Lacking a relationship, or navigating a difficult one
Dr. Rox has seen the downsides of not having a support system of family and friends. She said people often lack relationships, “especially as folks get older, and lose their primary partners, their children launch, and they start to lose parents and family members who came before them. The social restrictions due to COVID really hindered people’s abilities to connect socially and emotionally.”
Just as positive relationships can lead to health benefits, high levels of stress in relationships correlate with poor health.
A study that appeared in the Journal of the American Heart Association in 2021 reported that women who have high levels of social stress were more likely to have a heart attack or die of cardiovascular disease during the almost-15 years that followed than women who did not. To determine levels of social strain, women were asked how many people irritated them, were too demanding of them, or tried to coerce them in their daily lives.
In the Journal of Epidemiology and Community Health in 2019, women who reported high levels of social stress had lower bone density levels when measured six years later, data that was reported by Harvard Medical School.
‘Good relationships really help us manage stress and, as we know, stress is a big driver of health problems. Connections of all kinds matter.’ — Dr. Robert Waldinger
‘Galentine’s Day’
The Merriam-Webster dictionary identified Galentine’s Day as a one of the “words we’re watching” and added it to the dictionary in the fall of last year.
A description of the word’s background captures some of the ambivalence we feel about this holiday.
“Many people have a kind of love-hate relationship with Valentine’s Day: The holiday is disparaged as a manufactured holiday foisted upon us by greeting card companies, and there’s often a sense that it’s only for people who are romantically paired, making it feel rooted in exclusion. All of which sets the stage perfectly for Galentine’s Day. That’s right: Galentine’s Day — a day for women to celebrate their friendships with their lady friends. It’s Valentine’s Day with your gals.”

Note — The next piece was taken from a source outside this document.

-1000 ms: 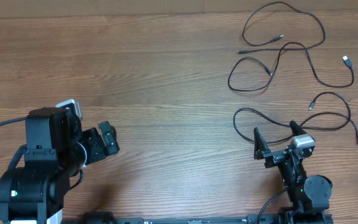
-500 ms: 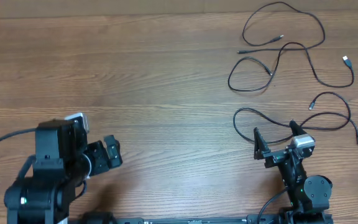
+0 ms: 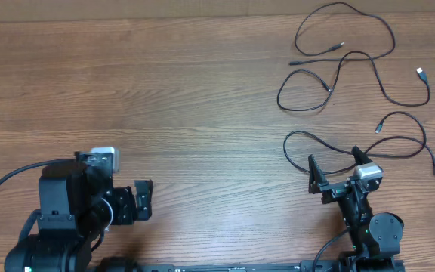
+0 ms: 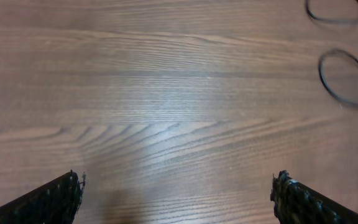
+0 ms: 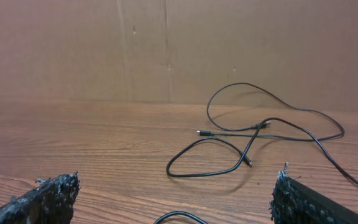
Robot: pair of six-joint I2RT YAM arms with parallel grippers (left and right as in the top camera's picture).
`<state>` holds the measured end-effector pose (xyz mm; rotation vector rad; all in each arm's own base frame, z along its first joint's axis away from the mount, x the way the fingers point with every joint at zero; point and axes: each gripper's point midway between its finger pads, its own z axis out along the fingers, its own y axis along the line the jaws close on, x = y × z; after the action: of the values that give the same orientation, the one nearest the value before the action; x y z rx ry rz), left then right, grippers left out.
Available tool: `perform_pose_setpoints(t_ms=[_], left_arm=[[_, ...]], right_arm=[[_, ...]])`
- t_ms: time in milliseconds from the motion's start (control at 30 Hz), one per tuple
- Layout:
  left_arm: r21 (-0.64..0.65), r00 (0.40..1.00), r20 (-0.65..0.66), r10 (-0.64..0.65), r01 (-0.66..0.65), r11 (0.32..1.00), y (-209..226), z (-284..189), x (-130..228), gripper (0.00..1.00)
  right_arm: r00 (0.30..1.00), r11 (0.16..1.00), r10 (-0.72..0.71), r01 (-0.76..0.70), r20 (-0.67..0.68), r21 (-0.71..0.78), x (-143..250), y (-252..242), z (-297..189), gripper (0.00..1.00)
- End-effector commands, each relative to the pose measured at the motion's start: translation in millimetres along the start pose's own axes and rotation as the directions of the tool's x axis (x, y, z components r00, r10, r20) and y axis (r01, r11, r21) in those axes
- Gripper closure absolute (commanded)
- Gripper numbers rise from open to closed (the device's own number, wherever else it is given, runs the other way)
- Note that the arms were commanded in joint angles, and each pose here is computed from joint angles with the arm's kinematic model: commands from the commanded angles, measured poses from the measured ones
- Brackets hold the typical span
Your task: Untangle cables
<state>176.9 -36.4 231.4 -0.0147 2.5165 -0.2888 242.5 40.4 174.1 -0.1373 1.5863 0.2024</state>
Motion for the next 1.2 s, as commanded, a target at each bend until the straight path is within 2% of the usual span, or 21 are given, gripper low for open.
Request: perform_pose_setpoints(t_ms=[0, 400, 600, 1167], left_arm=[[0.073, 0.99, 0.018, 0.141, -0.142, 0.987, -12.7, 0.9, -0.6, 0.0], [0.125, 0.973, 0.146, 0.18, -0.199, 0.972, -25.7, 2.2, -28.3, 0.0], [0.2, 0.913, 0.257, 0.316, -0.37, 0.907, -45.8, 4.8, -37.1, 0.0], [0.174, 0.867, 0.366, 0.338, -0.42, 0.89, -35.9, 51.7, -7.6, 0.01]], right_arm=[[1.0, 1.0, 0.002, -0.002, 0.006, 0.01, 1.5, -1.8, 0.0, 0.0], [1.0, 1.0, 0.002, -0.002, 0.006, 0.01, 1.5, -1.8, 0.0, 0.0], [1.0, 1.0, 0.002, -0.002, 0.006, 0.01, 1.5, -1.8, 0.0, 0.0], [1.0, 1.0, 0.002, -0.002, 0.006, 0.01, 1.5, -1.8, 0.0, 0.0]])
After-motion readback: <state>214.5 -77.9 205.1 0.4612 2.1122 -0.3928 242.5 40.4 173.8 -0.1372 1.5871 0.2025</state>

The article explained that the word is a blend of Valentine’s Day and gal that was introduced in the comedy series “Parks and Recreation” by Leslie Knope, played by Amy Poehler, the fictional director of the Parks and Recreation Department in the also-fictional city of Pawnee, Ind. It was envisioned as a day (Feb. 13) that women leave their significant others at home and come out to celebrate with their female friends. According to Merriam-Webster, there is a move afoot to make the holiday more gender-inclusive.

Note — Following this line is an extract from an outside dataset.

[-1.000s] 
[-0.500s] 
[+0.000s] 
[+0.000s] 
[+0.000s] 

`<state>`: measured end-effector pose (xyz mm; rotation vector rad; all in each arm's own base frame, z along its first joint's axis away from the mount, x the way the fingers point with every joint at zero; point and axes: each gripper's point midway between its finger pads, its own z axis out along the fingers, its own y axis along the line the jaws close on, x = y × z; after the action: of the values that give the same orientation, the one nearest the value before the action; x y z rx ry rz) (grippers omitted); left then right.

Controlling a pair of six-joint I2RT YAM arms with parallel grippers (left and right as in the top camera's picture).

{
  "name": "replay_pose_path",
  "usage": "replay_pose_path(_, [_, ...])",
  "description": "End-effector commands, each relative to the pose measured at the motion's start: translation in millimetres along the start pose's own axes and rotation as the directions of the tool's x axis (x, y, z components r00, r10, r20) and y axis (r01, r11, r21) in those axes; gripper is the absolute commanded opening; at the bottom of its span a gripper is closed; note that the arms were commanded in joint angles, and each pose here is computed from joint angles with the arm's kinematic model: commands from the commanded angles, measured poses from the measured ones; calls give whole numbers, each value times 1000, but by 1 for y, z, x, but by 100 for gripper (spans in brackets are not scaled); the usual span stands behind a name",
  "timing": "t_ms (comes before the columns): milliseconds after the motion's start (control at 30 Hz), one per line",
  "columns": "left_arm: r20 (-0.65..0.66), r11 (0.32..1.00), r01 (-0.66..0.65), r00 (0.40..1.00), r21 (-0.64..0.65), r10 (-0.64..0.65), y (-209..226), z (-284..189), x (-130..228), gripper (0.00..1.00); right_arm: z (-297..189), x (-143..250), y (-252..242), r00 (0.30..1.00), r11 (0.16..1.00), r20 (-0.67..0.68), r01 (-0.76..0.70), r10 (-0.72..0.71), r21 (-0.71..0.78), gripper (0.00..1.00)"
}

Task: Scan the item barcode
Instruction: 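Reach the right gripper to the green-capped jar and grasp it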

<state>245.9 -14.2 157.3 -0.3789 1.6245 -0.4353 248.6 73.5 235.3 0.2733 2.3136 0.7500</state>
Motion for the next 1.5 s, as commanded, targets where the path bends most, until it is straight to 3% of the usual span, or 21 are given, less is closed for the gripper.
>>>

The Galentine’s tradition continues in Taos with some women interviewed in the poll saying they are planning to celebrate with their girlfriends and others picking out Valentine’s Day cards for them.
Self-love
At least one local business, Reneux Consignment, is celebrating February as a month of selfcare.

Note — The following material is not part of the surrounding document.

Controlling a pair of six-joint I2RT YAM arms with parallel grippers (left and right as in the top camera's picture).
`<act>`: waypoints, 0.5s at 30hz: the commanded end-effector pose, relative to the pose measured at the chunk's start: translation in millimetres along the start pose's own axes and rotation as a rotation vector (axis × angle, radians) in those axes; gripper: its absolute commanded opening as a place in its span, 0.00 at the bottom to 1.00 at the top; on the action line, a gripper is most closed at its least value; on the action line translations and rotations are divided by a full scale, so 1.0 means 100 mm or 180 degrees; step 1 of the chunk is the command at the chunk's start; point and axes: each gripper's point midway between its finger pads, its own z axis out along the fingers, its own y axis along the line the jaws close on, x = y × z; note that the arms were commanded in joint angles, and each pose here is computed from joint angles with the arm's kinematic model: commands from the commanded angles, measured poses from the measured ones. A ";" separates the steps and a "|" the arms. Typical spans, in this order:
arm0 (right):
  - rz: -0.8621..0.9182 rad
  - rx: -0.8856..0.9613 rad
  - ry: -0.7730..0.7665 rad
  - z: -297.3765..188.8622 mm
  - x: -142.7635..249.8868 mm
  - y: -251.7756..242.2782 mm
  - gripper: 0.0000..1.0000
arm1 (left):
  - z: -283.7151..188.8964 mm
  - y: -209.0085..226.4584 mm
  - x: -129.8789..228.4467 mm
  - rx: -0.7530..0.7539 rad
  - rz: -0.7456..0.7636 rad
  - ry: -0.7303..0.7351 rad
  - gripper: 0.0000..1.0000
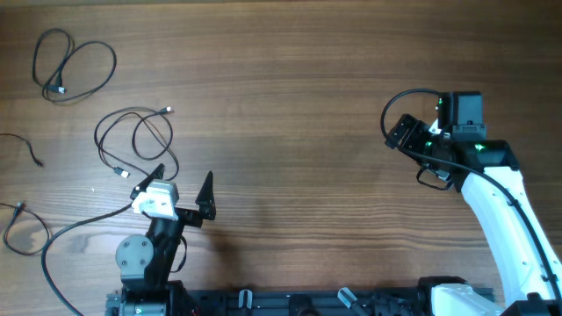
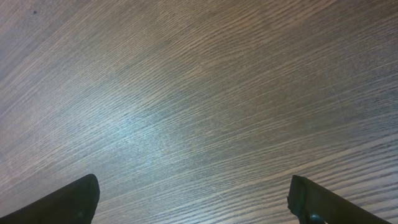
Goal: Untangle cables
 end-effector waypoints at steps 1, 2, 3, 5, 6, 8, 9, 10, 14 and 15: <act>0.0058 -0.0003 0.0032 0.02 0.01 0.00 1.00 | 0.01 0.02 0.05 -0.0029 0.0053 0.0045 1.00; 0.0057 -0.0010 0.0021 0.01 0.00 0.00 1.00 | 0.01 0.02 0.05 -0.0029 0.0053 0.0045 1.00; 0.0055 -0.0025 -0.0002 -0.01 0.00 0.01 1.00 | 0.01 0.02 0.05 -0.0029 0.0053 0.0045 1.00; 0.0043 -0.0092 -0.0107 -0.11 -0.04 0.04 1.00 | 0.01 0.02 0.05 -0.0029 0.0053 0.0045 1.00; 0.0038 -0.0128 -0.0163 -0.17 -0.06 0.06 1.00 | 0.01 0.02 0.05 -0.0029 0.0053 0.0045 1.00; 0.0020 -0.0245 -0.0344 -0.35 -0.10 0.10 1.00 | 0.01 0.02 0.05 -0.0029 0.0053 0.0045 1.00; 0.0014 -0.0294 -0.0421 -0.43 -0.10 0.11 1.00 | 0.01 0.02 0.05 -0.0029 0.0053 0.0045 1.00; 0.0004 -0.0357 -0.0519 -0.53 -0.09 0.11 1.00 | 0.01 0.02 0.05 -0.0029 0.0053 0.0045 1.00; -0.0039 -0.0617 -0.0930 -0.93 -0.04 0.11 1.00 | 0.01 0.02 0.05 -0.0029 0.0053 0.0045 1.00; -0.0061 -0.0667 -0.1074 -1.04 -0.01 0.09 1.00 | 0.01 0.02 0.05 -0.0029 0.0053 0.0045 1.00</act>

Reneux is inviting everyone to participate and celebrate the “SelfCare Revolution,” noting that the better we care for ourselves, the better we can care for others.
In a sign posted at the store, there is the note, “Let February become the month we keep this in mind and begin new habits or rededicate to old ones that help us feel good about ourselves and the healthy balanced lives that we are leading and constantly redefining.”